Pedro desperta com o amanhecer, na cama apertada onde dormem ele, Marisa e duas crianças. Mexe-se com cuidado para não acordar ninguém. Veste a roupa surrada e os sapatos rotos. Meio dormindo ainda, ferve água e côa o resto do pó de café que está na lata. Faz uma marmita com a sobra da comida de ontem, para o seu almoço. As crianças comem na creche comunitária e a mulher trabalha hoje de faxineira numa casa de família.
Desce a ladeira e vira para olhar. O barraco, que eles chamam “casa”, está como diz a música popular: “pendurado no morro”. Todo o dia ele reza para não chover.
Caminha rápido para o serviço; não pode se atrasar, mas o solado não colabora. Teve sorte, encontrou o calçado num depósito onde passa o dia empilhando caixotes. Ao meio-dia, já meio tonto, come o que trouxe. Continua com fome. O patrão é um homem bom e ele se esforça para continuar trabalhando lá. Emprego está escasso; precisa muito deste, pois tem família pra sustentar e tem pouco estudo. Mal assina o nome. Se Deus ajudar, hoje recebe a semana. Precisa comprar comida.
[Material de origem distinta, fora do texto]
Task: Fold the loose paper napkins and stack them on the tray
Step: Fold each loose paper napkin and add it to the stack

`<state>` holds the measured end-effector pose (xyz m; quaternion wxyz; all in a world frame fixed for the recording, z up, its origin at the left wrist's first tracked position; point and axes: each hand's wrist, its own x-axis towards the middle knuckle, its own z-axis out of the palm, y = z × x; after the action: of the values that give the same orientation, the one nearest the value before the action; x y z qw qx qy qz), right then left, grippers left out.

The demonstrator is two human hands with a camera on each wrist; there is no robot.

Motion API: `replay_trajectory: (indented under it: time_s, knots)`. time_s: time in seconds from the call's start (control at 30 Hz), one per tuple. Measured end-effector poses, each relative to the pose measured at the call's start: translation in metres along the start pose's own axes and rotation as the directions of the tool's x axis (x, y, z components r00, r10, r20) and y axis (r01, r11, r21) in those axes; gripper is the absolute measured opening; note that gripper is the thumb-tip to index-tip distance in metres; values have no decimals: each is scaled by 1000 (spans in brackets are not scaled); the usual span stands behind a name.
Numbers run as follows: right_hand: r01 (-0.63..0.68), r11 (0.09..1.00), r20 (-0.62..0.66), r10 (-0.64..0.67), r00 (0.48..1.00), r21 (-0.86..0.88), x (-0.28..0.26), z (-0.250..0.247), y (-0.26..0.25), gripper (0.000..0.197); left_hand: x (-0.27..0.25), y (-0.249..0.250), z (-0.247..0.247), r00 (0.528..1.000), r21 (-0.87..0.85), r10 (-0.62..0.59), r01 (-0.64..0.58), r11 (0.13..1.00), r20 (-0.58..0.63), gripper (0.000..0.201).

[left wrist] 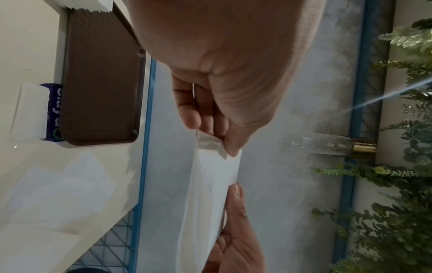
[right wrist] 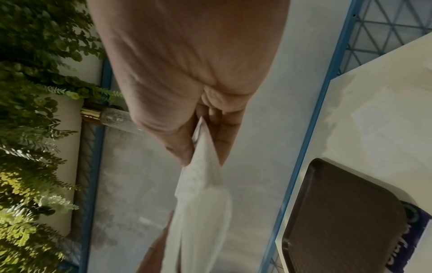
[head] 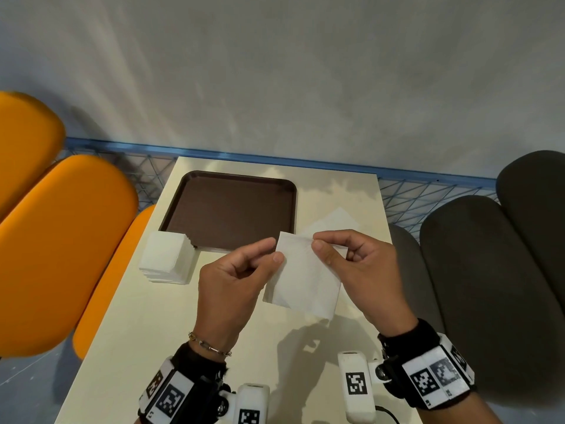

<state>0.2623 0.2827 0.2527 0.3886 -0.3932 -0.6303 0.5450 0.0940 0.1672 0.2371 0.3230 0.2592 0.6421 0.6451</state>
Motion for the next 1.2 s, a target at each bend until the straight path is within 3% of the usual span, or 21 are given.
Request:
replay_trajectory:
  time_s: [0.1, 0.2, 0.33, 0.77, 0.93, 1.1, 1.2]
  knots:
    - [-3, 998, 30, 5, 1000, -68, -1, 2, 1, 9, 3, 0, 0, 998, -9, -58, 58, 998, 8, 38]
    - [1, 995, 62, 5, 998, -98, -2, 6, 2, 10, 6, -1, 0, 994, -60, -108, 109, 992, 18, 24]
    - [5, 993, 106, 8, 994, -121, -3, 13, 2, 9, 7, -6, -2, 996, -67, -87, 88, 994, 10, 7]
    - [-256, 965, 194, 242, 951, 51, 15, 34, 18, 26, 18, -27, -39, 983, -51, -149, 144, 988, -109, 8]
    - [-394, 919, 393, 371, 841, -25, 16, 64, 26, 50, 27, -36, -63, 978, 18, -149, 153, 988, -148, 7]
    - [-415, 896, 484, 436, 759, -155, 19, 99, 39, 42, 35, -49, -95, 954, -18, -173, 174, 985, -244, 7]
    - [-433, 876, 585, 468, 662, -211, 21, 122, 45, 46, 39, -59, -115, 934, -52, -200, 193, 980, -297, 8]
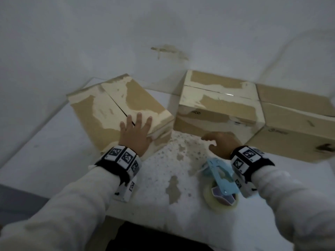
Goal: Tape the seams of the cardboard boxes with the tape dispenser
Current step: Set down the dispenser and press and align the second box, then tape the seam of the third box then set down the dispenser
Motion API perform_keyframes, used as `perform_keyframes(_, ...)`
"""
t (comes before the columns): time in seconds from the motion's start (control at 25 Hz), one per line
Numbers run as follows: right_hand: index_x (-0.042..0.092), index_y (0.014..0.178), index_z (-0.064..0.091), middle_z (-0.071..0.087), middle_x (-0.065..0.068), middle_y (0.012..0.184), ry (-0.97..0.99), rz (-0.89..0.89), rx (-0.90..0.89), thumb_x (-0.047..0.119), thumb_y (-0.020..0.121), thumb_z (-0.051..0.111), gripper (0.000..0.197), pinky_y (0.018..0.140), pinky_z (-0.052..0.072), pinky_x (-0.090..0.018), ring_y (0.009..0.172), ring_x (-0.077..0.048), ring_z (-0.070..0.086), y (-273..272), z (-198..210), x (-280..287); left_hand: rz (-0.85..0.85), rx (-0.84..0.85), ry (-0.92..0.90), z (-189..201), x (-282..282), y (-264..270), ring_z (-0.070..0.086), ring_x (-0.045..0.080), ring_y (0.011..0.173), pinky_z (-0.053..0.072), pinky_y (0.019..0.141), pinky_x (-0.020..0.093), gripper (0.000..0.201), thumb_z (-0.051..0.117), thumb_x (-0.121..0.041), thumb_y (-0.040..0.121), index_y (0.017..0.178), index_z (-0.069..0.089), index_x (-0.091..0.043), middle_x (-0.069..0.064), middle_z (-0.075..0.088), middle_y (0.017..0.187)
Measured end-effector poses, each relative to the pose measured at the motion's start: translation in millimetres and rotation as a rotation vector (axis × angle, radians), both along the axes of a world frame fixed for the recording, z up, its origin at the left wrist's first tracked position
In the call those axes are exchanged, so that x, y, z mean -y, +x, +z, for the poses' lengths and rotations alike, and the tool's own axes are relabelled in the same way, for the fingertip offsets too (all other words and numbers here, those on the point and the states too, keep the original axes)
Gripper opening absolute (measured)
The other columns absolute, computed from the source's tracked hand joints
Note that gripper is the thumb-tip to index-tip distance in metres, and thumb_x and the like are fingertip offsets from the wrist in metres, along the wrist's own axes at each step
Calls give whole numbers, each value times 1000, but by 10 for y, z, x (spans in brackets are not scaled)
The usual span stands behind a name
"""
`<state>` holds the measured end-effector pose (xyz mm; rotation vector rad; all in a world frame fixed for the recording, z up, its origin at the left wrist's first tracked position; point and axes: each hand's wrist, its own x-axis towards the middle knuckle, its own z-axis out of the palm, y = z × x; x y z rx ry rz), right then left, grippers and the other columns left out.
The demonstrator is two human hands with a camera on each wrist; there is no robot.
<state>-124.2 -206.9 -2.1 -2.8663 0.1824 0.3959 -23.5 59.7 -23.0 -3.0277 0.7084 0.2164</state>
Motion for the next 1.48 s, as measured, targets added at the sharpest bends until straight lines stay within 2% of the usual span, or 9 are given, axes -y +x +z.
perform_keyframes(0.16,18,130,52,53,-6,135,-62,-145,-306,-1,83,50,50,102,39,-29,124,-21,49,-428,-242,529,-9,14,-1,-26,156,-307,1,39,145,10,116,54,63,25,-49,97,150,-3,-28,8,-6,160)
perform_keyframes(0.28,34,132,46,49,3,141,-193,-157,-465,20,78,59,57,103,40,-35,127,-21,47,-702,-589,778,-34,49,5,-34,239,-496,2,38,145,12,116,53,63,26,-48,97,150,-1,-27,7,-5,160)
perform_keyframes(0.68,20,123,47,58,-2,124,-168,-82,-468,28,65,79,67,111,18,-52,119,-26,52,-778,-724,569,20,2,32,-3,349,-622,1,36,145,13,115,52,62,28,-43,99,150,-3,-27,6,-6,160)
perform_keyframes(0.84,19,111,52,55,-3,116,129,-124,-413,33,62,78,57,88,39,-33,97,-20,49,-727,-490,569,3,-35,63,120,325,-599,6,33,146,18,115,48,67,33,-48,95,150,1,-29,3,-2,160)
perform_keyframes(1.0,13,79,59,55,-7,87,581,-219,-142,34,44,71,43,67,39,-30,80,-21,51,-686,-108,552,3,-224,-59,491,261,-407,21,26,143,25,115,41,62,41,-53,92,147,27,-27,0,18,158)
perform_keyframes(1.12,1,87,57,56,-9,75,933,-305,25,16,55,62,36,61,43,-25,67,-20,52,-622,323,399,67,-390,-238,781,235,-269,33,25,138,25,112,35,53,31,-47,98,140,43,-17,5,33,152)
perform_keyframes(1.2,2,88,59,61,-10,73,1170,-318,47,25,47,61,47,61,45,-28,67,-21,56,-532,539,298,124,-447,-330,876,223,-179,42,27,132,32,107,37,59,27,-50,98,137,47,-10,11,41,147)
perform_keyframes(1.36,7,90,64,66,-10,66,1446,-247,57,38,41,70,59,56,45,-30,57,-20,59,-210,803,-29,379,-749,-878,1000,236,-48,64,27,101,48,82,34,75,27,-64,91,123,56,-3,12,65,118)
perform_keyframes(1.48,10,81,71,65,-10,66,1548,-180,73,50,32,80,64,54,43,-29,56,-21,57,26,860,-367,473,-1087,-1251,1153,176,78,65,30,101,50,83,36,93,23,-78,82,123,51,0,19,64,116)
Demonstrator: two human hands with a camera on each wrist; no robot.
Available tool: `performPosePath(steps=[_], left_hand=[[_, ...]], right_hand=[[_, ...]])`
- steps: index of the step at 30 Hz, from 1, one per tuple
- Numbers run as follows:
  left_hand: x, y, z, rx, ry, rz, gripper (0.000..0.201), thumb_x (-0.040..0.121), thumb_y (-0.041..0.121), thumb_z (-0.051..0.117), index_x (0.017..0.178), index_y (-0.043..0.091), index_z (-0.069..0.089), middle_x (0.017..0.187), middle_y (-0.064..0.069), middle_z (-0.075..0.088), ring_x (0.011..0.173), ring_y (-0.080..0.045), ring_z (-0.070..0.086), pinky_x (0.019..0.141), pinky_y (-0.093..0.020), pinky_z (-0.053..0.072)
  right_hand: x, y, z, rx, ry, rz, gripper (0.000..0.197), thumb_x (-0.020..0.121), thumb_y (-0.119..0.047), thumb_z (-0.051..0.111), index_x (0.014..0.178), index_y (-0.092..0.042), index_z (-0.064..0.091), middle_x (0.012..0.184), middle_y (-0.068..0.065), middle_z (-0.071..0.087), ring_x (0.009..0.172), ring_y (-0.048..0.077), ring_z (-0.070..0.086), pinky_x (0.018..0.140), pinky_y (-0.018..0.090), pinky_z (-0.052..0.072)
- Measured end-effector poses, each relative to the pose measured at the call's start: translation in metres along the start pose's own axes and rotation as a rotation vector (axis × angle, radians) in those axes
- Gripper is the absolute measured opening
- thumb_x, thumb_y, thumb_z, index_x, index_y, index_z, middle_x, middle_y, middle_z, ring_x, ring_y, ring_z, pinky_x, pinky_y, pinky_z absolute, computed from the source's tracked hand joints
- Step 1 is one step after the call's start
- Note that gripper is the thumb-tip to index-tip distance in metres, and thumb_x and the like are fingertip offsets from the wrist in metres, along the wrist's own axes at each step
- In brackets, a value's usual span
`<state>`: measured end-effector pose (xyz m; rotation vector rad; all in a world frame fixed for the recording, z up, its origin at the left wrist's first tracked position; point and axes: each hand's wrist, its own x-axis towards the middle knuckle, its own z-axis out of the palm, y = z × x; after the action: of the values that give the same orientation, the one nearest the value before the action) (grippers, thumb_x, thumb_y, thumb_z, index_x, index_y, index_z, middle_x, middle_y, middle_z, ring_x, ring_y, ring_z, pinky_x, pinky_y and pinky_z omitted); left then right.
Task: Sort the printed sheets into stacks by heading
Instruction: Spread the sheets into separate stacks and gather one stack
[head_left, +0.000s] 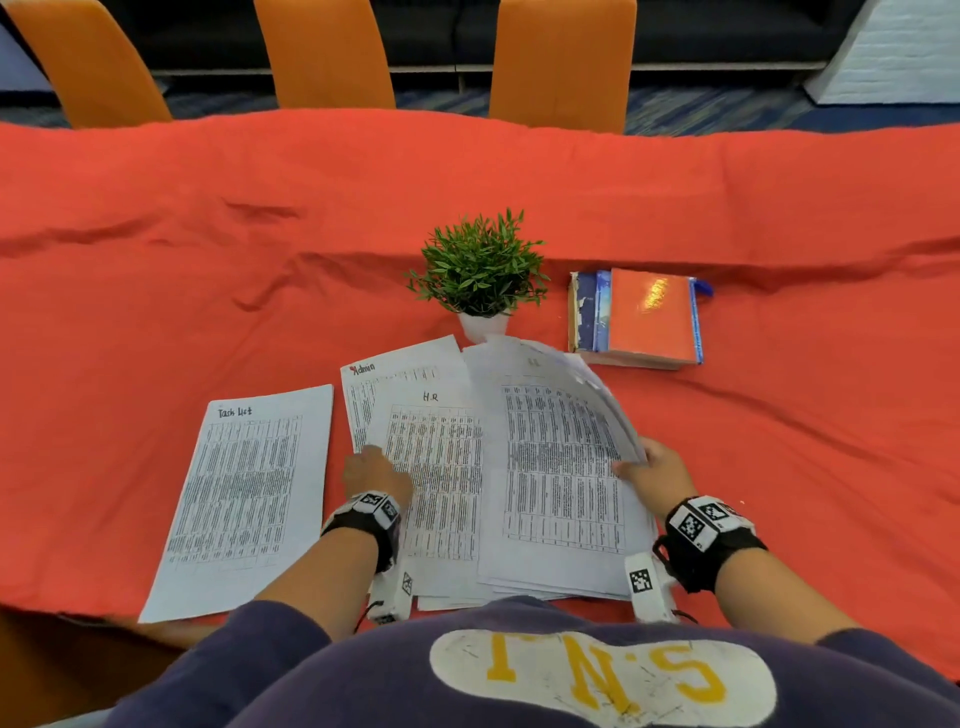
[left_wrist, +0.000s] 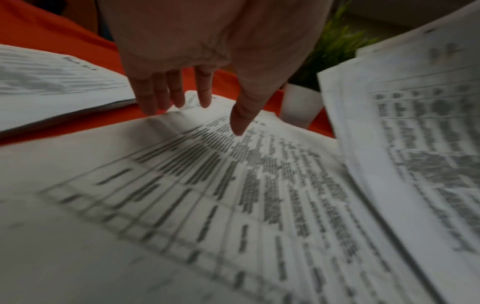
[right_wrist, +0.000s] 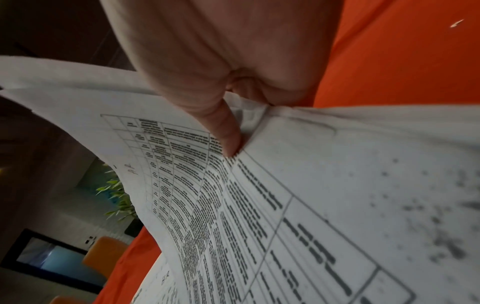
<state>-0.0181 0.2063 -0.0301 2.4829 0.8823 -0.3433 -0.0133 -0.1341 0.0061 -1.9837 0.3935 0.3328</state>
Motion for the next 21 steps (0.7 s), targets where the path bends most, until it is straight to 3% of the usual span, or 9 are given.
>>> performPosePath(steps=[2,4,7,12,16,19,21], left_hand=[[0.003,-0.013,0.002,0.079,-0.058,-0.054,0.064,0.078,0.018,0.069,0.132,0.006,0.037,0.131,-0.017,0.043,0.120,-0.032,0.047,0.095,-0.038,0.047],[0.005,-0.018,0.005,0.109,-0.087,-0.063,0.074,0.074,0.018,0.074,0.134,0.005,0.033,0.132,-0.017,0.043,0.122,-0.032,0.047,0.097,-0.038,0.047],[0.009,-0.018,0.003,0.104,-0.100,-0.085,0.081,0.071,0.017,0.078,0.135,0.004,0.031,0.130,-0.017,0.046,0.121,-0.033,0.049,0.096,-0.038,0.048],[0.012,-0.017,-0.004,0.103,-0.097,0.008,0.054,0.077,0.018,0.070,0.123,0.008,0.045,0.110,-0.012,0.061,0.098,-0.031,0.062,0.081,-0.036,0.055],[0.002,0.000,-0.013,-0.010,-0.099,0.152,0.030,0.095,0.018,0.050,0.121,0.004,0.052,0.114,-0.014,0.062,0.092,-0.028,0.061,0.072,-0.028,0.045],[-0.006,0.022,-0.026,-0.094,-0.074,0.261,0.017,0.096,0.010,0.039,0.107,0.010,0.052,0.092,-0.013,0.063,0.065,-0.020,0.055,0.055,-0.025,0.042],[-0.011,0.036,-0.039,-0.127,-0.030,0.337,0.016,0.095,0.007,0.037,0.100,0.012,0.051,0.083,-0.012,0.061,0.058,-0.020,0.053,0.051,-0.025,0.042]], right_hand=[[0.003,0.006,-0.004,0.029,0.018,0.041,0.036,0.085,-0.004,0.064,0.120,-0.007,0.060,0.099,0.010,0.065,0.085,0.025,0.060,0.063,0.026,0.048],[0.005,0.011,-0.007,0.064,0.026,0.100,0.039,0.085,-0.005,0.064,0.123,-0.005,0.057,0.108,0.014,0.067,0.096,0.029,0.063,0.080,0.038,0.054],[0.005,0.013,-0.009,0.064,0.034,0.148,0.038,0.085,-0.007,0.065,0.121,-0.004,0.056,0.113,0.016,0.066,0.102,0.031,0.064,0.093,0.046,0.051],[0.004,0.013,-0.009,0.062,0.028,0.166,0.044,0.086,-0.010,0.064,0.127,-0.003,0.050,0.120,0.008,0.060,0.110,0.030,0.058,0.098,0.043,0.047],[0.006,0.017,-0.011,0.084,0.051,0.184,0.046,0.085,-0.009,0.064,0.129,-0.002,0.049,0.122,0.014,0.061,0.111,0.031,0.058,0.099,0.044,0.047],[0.010,0.020,-0.017,0.128,0.085,0.208,0.044,0.085,-0.007,0.064,0.127,-0.005,0.052,0.120,0.014,0.063,0.106,0.030,0.061,0.095,0.042,0.049],[0.011,0.018,-0.027,0.153,0.138,0.217,0.041,0.086,-0.004,0.063,0.126,-0.005,0.055,0.117,0.016,0.064,0.102,0.031,0.062,0.090,0.039,0.049]])
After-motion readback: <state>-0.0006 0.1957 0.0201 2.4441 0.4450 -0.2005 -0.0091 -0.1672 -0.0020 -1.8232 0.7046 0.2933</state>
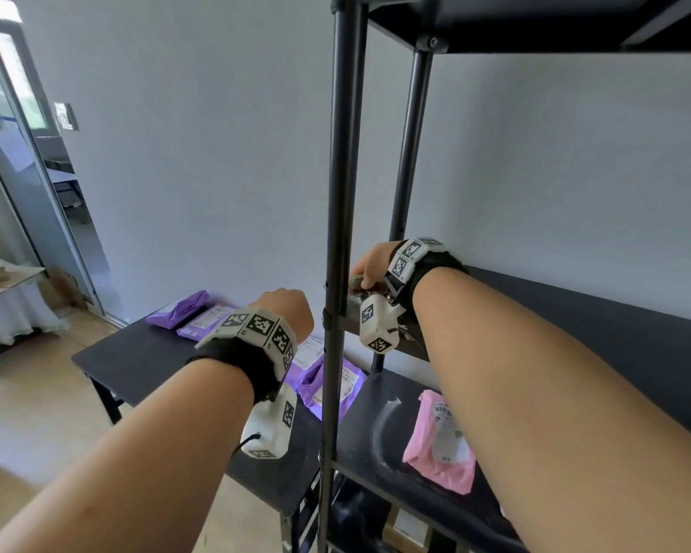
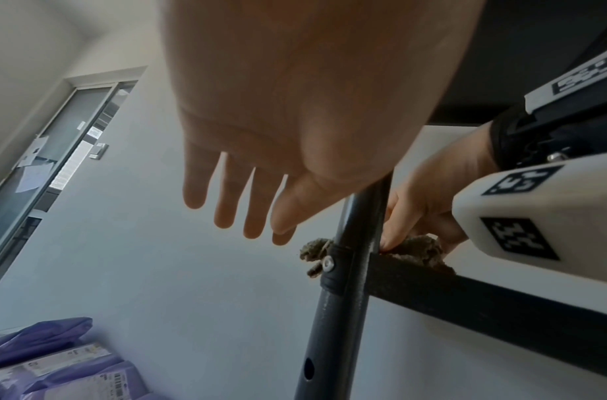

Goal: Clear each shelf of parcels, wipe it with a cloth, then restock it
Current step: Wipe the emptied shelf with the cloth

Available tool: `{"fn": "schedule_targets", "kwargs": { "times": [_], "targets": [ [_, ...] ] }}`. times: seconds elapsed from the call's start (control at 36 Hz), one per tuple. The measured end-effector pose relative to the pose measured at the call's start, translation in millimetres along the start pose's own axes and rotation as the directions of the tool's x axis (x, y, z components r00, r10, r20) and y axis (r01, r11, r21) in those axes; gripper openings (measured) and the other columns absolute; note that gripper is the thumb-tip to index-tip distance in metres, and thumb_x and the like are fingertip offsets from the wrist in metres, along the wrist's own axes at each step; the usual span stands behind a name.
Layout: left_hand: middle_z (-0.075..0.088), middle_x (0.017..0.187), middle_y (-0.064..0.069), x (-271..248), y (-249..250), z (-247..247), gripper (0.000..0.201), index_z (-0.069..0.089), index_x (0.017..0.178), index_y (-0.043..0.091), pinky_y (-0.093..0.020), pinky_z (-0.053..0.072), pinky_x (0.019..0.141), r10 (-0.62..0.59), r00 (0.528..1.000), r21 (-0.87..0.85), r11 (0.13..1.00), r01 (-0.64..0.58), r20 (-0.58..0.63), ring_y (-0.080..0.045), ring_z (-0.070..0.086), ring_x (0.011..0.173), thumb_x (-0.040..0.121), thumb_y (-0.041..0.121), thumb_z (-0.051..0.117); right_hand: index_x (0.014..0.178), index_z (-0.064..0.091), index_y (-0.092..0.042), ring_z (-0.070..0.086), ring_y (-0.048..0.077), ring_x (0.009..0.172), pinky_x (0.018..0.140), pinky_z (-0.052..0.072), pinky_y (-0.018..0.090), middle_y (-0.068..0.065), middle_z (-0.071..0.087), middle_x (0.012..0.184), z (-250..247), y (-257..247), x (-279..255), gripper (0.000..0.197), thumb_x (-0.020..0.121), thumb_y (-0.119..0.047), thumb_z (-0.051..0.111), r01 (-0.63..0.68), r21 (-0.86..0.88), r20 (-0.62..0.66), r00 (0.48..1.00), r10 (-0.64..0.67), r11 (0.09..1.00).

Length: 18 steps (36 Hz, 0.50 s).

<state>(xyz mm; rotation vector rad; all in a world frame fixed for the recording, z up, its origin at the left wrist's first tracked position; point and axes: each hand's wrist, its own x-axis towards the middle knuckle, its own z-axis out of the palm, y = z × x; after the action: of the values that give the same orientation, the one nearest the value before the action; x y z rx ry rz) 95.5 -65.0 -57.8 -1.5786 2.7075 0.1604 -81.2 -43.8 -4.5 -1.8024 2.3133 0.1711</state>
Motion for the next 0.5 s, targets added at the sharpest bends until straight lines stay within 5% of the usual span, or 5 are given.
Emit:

Marisa também se esforça no serviço. Trabalha em duas casas. Procura por mais, mas não acha. Faz uns biscates quando encontra. Sua sorte é que as crianças estão na creche. Foi preciso ficar uma noite na fila, em pé, frente à Prefeitura.
À tardinha, ela as busca. Já vêem jantadas; tomam banho e esperam o pai prontas para dormir.
Ao sair do serviço, à caminho de casa, Pedro olha as vitrines distraidamente quando alguma coisa o faz parar. É numa casa de exposições de fotos premiadas. Ele olha a vitrine desta vez, com atenção: primeiro para a foto em destaque, depois para seus pés. Olha de novo. Parece estar frente a um espelho. Começa a rir como um louco, não consegue parar. Ri tanto que a risada vira soluço. Sente vontade de chorar. Não é que os sapatos da foto premiada são iguais aos dos seus pés?